__TASK TO CARRY OUT__. Go through the data below and return each line containing the word "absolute".

__EXERCISE DATA__.
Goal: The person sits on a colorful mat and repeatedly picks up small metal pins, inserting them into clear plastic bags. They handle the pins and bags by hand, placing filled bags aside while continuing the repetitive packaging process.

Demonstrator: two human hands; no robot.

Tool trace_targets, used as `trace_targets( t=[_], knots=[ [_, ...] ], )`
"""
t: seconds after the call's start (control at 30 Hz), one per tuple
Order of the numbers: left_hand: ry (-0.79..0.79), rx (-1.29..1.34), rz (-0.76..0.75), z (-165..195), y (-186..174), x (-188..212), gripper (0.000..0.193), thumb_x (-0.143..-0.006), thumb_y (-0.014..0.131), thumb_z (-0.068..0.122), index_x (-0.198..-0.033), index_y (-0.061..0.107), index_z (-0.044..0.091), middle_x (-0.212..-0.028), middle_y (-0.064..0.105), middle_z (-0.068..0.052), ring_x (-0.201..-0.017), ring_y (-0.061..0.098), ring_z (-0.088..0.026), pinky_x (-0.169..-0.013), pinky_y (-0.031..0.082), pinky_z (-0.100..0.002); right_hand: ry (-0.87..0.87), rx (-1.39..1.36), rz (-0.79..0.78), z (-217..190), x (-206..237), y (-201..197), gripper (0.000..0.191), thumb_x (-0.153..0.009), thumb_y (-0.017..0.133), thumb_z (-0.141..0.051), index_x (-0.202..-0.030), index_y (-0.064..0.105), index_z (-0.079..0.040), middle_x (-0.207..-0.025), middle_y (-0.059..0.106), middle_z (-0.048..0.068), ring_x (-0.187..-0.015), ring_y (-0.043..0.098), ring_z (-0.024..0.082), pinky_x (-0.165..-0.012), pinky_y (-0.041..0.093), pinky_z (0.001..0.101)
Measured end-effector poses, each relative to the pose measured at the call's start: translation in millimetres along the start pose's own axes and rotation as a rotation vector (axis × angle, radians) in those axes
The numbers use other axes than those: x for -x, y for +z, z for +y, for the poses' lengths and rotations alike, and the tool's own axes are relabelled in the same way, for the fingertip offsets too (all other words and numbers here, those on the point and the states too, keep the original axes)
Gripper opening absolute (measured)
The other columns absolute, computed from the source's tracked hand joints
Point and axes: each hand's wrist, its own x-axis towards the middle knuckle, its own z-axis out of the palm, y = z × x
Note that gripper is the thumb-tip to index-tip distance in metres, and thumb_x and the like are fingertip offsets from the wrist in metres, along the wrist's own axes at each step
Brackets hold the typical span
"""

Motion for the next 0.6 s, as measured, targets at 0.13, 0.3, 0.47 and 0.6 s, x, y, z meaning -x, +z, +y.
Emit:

__OUTPUT__.
Gripper opening absolute (measured)
The other columns absolute, computed from the source's tracked hand joints

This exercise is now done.